_WORK REQUEST_
Below is a listing. Quote from it, exactly, the lines from the one containing "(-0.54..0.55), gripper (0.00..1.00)" down to the one containing "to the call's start", both ends included, and nothing else.

★ ★ ★ ★ ★ ★ ★

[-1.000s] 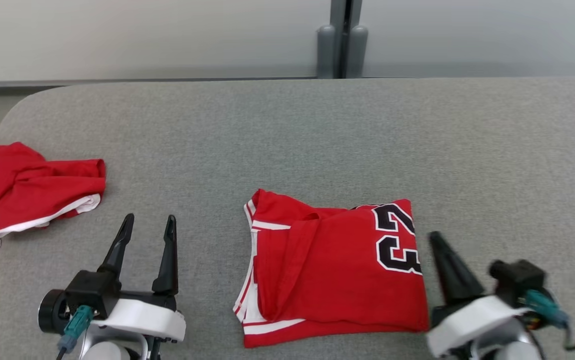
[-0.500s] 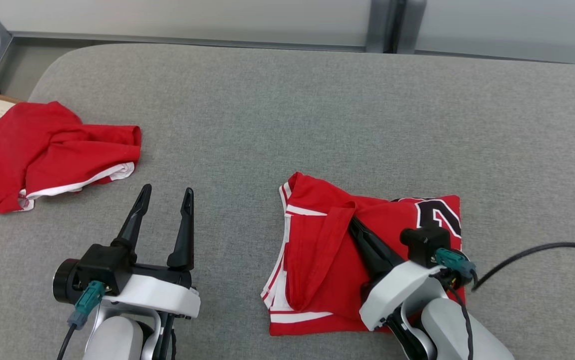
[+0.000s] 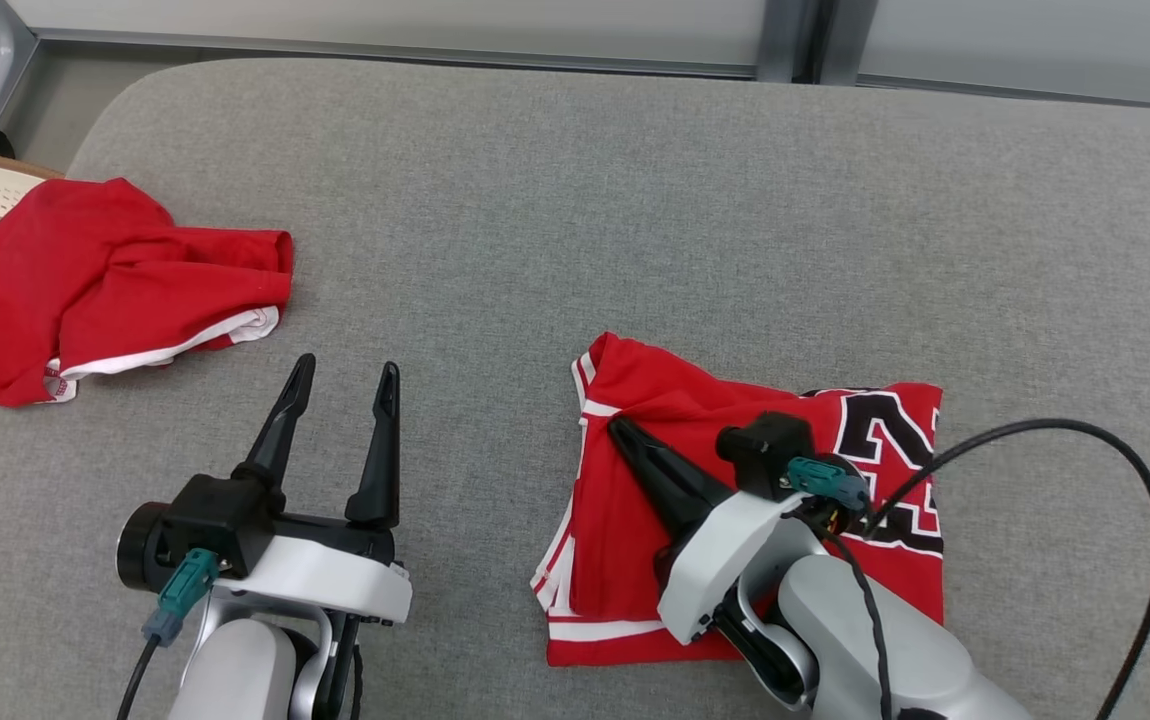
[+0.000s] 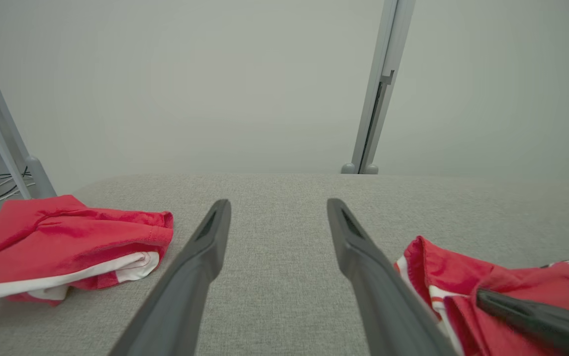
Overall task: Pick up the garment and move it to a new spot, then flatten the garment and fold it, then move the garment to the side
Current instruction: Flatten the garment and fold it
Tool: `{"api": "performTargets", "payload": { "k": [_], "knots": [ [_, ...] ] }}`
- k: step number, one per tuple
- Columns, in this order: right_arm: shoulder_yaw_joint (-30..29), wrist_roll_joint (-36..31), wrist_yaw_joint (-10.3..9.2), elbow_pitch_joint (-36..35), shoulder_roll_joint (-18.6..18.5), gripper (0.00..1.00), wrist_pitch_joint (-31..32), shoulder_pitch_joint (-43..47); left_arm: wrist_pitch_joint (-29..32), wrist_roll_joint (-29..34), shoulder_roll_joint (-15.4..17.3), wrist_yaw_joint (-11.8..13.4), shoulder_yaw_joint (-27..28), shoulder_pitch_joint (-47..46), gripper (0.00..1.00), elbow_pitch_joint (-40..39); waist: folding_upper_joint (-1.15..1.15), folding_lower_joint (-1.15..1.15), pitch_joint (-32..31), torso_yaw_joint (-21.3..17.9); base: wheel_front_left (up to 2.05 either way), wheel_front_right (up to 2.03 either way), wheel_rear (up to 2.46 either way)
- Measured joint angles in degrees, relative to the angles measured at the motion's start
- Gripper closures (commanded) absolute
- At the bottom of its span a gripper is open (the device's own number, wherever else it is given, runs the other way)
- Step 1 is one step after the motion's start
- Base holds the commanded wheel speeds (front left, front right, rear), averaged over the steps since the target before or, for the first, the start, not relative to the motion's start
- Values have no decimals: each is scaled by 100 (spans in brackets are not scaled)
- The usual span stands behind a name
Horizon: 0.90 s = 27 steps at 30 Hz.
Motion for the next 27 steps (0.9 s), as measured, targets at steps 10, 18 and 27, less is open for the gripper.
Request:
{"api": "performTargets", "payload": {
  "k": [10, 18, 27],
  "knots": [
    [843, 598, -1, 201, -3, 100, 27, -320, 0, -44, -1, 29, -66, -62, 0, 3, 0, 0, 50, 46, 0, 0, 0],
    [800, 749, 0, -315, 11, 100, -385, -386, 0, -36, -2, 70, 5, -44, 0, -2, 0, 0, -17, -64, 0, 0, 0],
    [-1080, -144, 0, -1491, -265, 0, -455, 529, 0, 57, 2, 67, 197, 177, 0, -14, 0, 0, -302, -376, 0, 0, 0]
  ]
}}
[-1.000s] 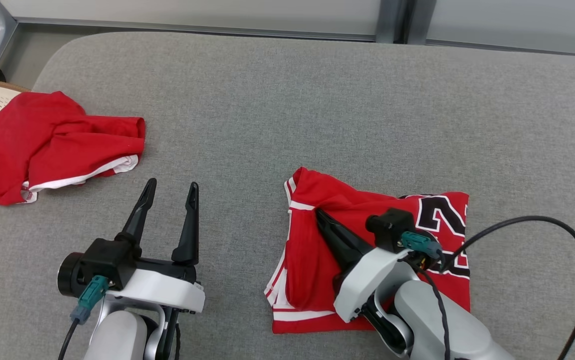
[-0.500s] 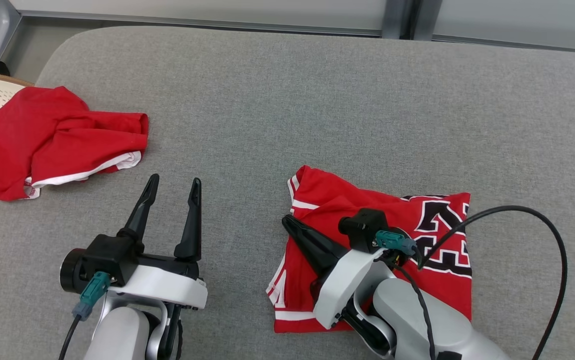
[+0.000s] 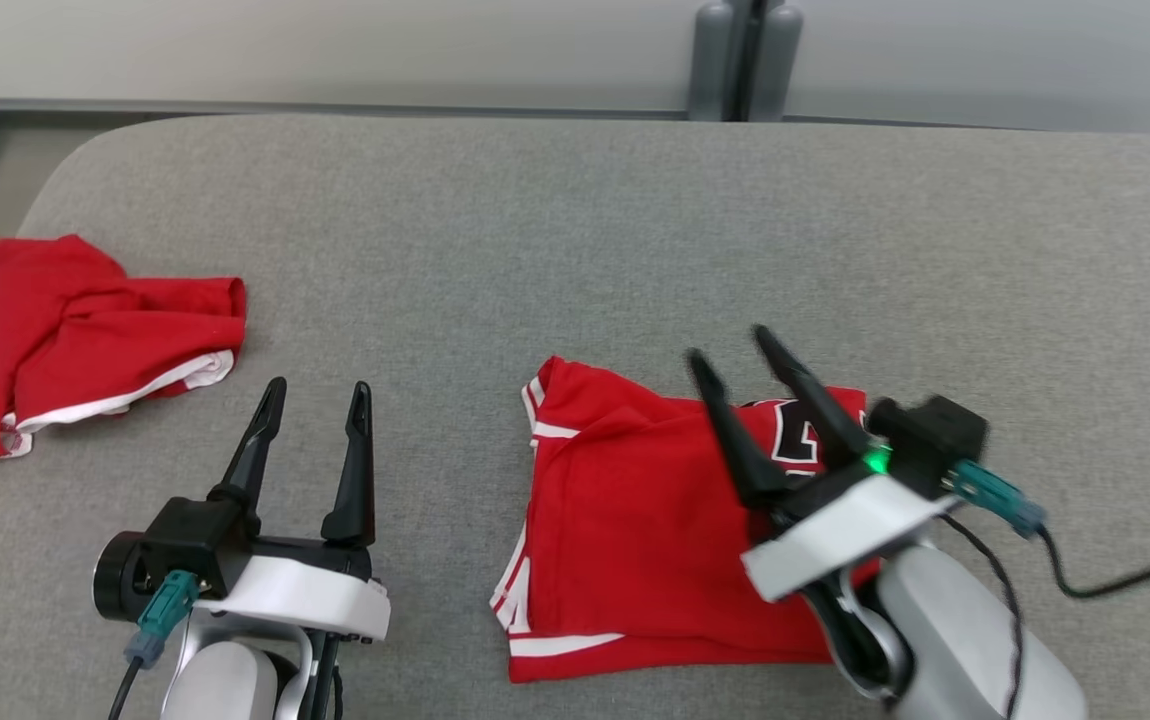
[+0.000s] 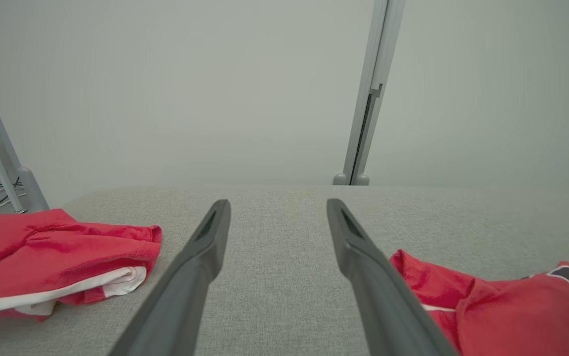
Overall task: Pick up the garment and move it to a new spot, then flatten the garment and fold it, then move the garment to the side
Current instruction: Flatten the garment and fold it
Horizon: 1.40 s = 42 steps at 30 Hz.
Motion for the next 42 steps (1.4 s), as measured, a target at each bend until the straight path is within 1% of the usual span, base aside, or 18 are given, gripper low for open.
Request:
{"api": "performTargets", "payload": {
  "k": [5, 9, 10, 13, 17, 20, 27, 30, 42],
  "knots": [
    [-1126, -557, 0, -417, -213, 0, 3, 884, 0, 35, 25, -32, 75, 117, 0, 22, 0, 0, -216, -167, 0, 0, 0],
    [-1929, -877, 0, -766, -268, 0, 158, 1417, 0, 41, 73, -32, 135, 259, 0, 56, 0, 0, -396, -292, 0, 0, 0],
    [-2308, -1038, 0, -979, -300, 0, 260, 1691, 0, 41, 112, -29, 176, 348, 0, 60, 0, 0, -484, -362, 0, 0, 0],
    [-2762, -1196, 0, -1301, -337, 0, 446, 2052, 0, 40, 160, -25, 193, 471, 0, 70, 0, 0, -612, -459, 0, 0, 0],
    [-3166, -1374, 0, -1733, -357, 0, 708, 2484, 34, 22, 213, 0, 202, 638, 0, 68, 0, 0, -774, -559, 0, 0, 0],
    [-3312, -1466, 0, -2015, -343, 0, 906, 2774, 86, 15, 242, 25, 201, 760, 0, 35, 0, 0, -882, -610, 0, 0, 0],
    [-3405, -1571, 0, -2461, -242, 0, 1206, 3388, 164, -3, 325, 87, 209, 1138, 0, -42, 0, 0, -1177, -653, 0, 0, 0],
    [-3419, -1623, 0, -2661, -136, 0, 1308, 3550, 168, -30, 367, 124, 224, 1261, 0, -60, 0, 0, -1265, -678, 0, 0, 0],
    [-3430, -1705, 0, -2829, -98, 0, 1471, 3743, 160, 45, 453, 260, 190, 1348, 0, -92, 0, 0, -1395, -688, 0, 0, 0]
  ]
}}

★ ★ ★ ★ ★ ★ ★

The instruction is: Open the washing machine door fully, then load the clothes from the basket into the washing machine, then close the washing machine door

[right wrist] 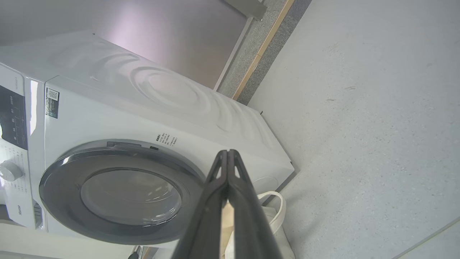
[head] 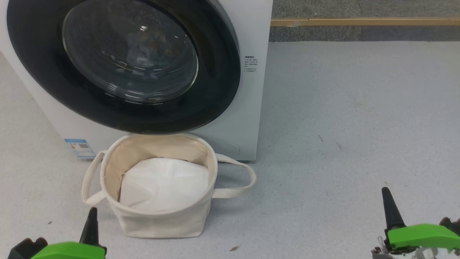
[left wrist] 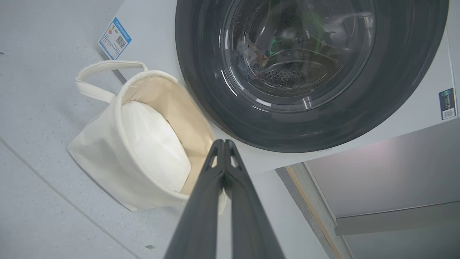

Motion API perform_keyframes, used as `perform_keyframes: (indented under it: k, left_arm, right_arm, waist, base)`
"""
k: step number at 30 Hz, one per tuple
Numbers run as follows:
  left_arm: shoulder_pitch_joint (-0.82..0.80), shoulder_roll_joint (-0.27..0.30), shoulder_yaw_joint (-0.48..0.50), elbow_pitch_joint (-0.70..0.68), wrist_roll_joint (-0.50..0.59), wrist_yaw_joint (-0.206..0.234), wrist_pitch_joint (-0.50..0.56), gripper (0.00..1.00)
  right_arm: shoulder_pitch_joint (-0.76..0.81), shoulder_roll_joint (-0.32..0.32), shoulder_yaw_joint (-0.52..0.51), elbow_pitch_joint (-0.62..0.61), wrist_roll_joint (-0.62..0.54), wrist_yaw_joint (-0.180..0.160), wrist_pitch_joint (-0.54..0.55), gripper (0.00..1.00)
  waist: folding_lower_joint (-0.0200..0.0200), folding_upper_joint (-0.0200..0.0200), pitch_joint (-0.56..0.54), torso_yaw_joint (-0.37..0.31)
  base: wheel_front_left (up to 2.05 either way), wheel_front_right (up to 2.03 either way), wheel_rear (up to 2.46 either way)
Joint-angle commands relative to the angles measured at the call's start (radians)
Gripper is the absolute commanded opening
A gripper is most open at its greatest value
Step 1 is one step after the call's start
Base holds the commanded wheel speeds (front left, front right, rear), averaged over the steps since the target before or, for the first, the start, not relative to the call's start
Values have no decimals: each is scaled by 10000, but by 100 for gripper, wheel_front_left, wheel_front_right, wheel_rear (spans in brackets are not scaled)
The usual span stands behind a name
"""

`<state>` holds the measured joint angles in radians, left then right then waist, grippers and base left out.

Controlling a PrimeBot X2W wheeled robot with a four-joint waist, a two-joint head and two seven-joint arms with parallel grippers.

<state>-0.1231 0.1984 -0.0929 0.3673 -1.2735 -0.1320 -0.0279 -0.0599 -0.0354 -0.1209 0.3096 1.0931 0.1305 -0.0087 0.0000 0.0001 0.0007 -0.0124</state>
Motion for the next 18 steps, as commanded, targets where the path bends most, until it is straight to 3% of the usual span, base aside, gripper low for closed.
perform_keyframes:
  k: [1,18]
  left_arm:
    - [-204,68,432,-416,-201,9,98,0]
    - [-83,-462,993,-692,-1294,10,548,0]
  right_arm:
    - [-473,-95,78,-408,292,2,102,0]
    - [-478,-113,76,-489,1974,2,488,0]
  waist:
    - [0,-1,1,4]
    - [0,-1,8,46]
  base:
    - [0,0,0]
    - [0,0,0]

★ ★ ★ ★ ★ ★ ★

_ANSWER TO THIS EXERCISE_
  right_arm: shoulder_pitch_joint (-0.76..0.81), shoulder_roll_joint (-0.32..0.32), shoulder_yaw_joint (-0.52..0.51), elbow_pitch_joint (-0.62..0.61), wrist_roll_joint (-0.62..0.54), wrist_yaw_joint (-0.180..0.160), wrist_pitch_joint (-0.54..0.55), gripper (0.00..1.00)
  waist: folding_lower_joint (-0.0200..0.0200), folding_upper_joint (-0.0200..0.0200), pitch_joint (-0.56..0.54), torso_yaw_joint (-0.37..0.31)
  base: wheel_front_left (up to 2.05 either way), wheel_front_right (up to 2.03 either way), wheel_rear (up to 2.46 either way)
Joint-angle commands relative to the angles measured at the call's start (radians)
Gripper is the absolute commanded opening
A gripper is most open at its greatest value
Step 1 is one step after the call's start
Base holds the commanded wheel speeds (front left, front right, rear), averaged over the steps since the target before or, for the first, the start, not relative to the call's start

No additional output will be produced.